My mother nodded. “Now you know everything.” She sipped from her mug, and
her face scrunched in disgust. “My coffee is cold,” she said, but kept drinking it anyway, and in that moment I felt something open between us.
I said, “If I ask you a question now, will you answer me honestly?”
“Yes,” she said.
I took a deep breath, considering all the mysteries. All the unknowns.
“Do you think the crash was an accident?”
My mother stood, moved toward the coffee decanter. She refilled her mug. I watched her back heave up and down. “I think your father had demons,” she said carefully. “And I think he made many wrong decisions because of it.”
“That’s not really an answer,” I said.
She turned around, folded her arms. “Susie, I don’t know what happened that night. We never will, and dwelling on all the things we’ll never know only makes it harder to move forward.”
“I’m not asking for an irrefutable truth. I’m just asking you to tell me what you think happened.”
When my mother finally answered, her voice emerged slowly, soft, as though dispatched from somewhere far away. “No. I don’t think he meant it.”
“You don’t sound very certain.”
“Do you remember the day we scattered his ashes out on the ridge?” she asked. “I thought you had a death wish, the way you walked right out to the edge of the cliff. I felt like I was going to have a heart attack, I was so scared. But then it was over, and you were fine, just like you said you would be, and you told me that he didn’t do it on purpose. You were so sure, despite everything the detective said.
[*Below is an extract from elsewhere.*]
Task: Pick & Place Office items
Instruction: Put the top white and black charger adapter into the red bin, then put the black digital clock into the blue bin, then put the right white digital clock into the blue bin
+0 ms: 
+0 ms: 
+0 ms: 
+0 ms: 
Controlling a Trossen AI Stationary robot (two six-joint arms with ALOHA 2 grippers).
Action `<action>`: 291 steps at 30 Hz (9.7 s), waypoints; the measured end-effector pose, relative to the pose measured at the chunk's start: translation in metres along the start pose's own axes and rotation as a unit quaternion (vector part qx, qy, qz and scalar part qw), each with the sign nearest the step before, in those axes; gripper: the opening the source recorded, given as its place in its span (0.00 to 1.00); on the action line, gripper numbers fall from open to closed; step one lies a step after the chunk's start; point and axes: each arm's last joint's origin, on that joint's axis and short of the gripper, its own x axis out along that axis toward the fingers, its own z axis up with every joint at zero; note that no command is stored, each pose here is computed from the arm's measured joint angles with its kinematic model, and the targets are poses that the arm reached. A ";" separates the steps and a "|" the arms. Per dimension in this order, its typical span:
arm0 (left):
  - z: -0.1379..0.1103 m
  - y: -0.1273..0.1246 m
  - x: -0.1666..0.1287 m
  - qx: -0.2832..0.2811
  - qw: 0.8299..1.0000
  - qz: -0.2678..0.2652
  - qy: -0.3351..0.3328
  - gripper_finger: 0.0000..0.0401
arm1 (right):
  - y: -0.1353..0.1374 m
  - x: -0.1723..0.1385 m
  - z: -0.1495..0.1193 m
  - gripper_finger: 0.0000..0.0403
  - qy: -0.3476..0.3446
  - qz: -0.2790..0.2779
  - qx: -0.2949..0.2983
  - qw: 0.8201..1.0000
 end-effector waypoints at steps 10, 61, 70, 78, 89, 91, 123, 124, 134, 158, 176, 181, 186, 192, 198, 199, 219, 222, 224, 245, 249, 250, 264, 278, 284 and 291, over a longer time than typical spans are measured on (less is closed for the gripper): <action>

You knew that the facts only accounted for so much, and that day I decided to believe you. I still do. So don’t tell me you’ve gone and changed your mind now.”
In the dark, remote caverns of our psyches, we both must have recognized that the pieces didn’t quite add up. But if my mother was lying, I knew it was for her sake as much as my own.
“I haven’t,” I told her. “I just keep thinking, if I’d done something differently—”
“What happened wasn’t your fault,” she said quickly. “We loved him with everything we had, and that’s what matters. That is the only thing that matters.”
“Love,” I said. “It can still be present tense.”